→ **Exercise aim**
The answer must be every line from the listing that holds the string "such".

▽

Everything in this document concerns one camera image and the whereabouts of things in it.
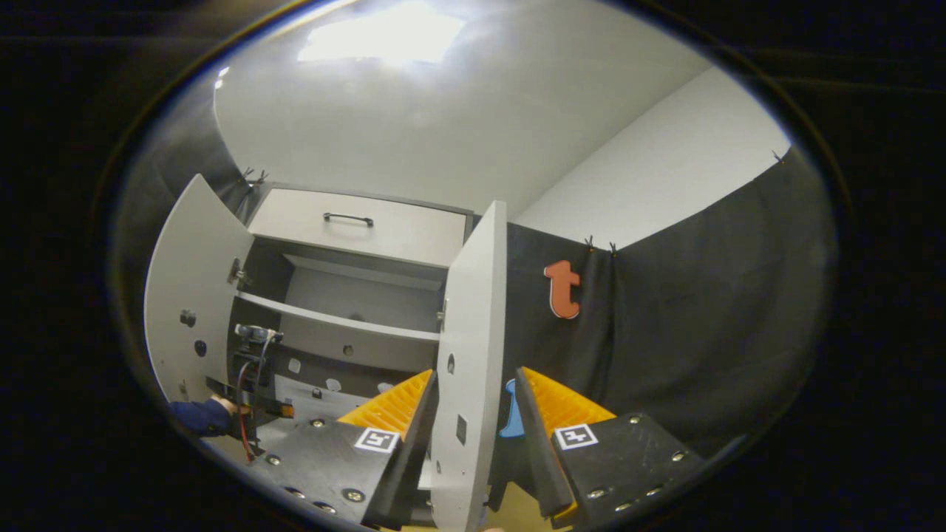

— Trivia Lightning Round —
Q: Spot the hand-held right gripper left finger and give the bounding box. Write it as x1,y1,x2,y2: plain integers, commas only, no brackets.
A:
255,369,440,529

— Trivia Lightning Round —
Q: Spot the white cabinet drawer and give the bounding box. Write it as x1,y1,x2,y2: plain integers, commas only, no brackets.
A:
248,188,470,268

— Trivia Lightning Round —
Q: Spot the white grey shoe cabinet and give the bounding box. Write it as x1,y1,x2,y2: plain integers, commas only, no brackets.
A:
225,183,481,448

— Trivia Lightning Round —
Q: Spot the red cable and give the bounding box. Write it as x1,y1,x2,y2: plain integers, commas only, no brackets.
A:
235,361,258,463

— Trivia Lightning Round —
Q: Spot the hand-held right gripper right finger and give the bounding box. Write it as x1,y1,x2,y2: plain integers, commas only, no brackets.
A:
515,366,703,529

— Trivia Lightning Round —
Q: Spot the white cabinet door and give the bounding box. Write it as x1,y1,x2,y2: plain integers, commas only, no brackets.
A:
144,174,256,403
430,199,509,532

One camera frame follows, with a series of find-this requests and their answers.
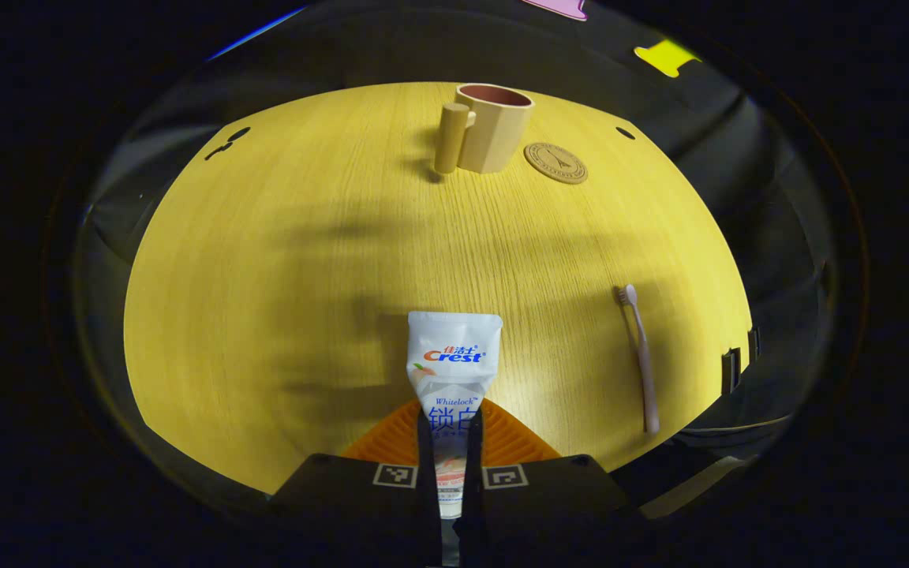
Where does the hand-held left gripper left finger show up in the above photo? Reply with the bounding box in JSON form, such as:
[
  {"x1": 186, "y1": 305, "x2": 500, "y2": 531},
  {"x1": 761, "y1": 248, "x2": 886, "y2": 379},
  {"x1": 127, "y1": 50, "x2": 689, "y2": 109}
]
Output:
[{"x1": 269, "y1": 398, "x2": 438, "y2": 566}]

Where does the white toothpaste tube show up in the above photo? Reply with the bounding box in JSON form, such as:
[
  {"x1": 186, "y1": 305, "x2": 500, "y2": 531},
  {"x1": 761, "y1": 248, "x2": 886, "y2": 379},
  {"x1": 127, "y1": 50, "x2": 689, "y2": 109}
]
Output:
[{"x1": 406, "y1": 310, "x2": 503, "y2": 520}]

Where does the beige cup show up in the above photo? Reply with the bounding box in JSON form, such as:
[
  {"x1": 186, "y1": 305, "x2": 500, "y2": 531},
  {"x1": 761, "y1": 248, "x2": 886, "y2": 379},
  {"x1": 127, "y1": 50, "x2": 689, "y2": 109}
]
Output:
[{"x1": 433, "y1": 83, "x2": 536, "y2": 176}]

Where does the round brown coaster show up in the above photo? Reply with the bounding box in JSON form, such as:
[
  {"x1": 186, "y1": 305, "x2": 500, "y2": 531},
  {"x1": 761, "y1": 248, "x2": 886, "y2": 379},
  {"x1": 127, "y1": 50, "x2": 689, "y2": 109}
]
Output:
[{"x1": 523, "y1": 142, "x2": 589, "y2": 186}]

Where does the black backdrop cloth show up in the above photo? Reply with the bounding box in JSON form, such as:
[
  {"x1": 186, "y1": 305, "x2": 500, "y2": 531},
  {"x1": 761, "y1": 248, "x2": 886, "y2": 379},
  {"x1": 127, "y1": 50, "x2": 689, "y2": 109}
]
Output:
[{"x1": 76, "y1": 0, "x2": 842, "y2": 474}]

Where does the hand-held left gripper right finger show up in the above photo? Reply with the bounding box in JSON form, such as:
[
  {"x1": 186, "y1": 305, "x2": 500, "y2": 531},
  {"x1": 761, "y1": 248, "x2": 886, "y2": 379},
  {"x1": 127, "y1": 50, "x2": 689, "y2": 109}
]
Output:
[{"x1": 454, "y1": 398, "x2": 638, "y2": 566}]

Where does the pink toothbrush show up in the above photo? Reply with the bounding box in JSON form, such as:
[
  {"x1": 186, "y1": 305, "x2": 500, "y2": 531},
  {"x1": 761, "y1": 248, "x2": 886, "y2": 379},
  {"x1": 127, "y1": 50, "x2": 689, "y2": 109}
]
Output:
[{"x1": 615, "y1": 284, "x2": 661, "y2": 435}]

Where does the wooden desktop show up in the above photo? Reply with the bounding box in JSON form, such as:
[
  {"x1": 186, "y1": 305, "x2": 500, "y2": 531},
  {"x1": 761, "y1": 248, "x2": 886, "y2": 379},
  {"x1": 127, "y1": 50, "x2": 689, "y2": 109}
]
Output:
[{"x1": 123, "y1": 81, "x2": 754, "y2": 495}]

△
▽

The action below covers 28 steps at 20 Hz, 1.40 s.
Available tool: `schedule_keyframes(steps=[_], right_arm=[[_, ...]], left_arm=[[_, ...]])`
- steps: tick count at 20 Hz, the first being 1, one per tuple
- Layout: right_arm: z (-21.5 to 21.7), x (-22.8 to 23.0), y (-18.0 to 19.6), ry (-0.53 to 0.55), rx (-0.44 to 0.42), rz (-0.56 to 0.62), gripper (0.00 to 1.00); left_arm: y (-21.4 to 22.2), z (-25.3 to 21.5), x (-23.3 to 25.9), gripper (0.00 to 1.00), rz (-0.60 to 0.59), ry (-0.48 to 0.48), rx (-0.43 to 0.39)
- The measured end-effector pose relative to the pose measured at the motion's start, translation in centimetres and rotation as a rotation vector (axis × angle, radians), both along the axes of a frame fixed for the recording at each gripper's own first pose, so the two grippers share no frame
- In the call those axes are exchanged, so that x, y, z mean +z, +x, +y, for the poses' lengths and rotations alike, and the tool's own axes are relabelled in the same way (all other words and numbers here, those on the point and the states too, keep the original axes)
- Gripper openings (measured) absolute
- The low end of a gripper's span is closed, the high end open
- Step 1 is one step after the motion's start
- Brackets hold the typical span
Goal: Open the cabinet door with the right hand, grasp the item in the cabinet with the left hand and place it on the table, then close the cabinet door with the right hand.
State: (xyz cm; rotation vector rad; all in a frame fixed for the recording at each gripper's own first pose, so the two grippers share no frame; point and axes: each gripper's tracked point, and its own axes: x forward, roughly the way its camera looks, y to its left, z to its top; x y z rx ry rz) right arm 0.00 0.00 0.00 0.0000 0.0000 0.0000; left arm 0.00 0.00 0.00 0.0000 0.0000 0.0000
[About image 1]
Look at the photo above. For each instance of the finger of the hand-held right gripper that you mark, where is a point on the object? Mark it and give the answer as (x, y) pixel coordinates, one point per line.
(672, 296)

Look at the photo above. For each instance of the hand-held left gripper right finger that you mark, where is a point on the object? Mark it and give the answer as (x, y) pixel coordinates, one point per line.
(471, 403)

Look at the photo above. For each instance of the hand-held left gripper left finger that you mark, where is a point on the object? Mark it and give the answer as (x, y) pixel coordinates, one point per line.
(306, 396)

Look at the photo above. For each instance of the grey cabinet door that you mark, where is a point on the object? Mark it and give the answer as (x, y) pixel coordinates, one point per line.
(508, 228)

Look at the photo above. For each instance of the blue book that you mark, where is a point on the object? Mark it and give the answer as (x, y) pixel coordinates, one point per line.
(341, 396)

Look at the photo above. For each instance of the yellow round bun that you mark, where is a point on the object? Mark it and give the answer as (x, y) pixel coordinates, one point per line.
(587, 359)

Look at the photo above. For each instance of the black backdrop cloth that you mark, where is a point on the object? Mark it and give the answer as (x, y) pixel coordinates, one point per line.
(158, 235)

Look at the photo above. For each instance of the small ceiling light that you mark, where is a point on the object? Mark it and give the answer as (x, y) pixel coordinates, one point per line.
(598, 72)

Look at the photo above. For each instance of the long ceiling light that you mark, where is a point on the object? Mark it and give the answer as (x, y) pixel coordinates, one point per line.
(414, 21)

△

→ **Result for this task**
Where does the hand-held left gripper left finger show up in the above photo? Reply with the bounding box in JSON form, such as:
Where does the white toothpaste tube show up in the above photo? Reply with the bounding box in JSON form, such as:
Where does the beige cup show up in the above photo? Reply with the bounding box in JSON form, such as:
Where does the round brown coaster show up in the above photo? Reply with the bounding box in JSON form, such as:
Where does the black backdrop cloth show up in the above photo? Reply with the bounding box in JSON form, such as:
Where does the hand-held left gripper right finger show up in the above photo? Reply with the bounding box in JSON form, such as:
Where does the pink toothbrush show up in the above photo? Reply with the bounding box in JSON form, such as:
Where does the wooden desktop show up in the above photo? Reply with the bounding box in JSON form, such as:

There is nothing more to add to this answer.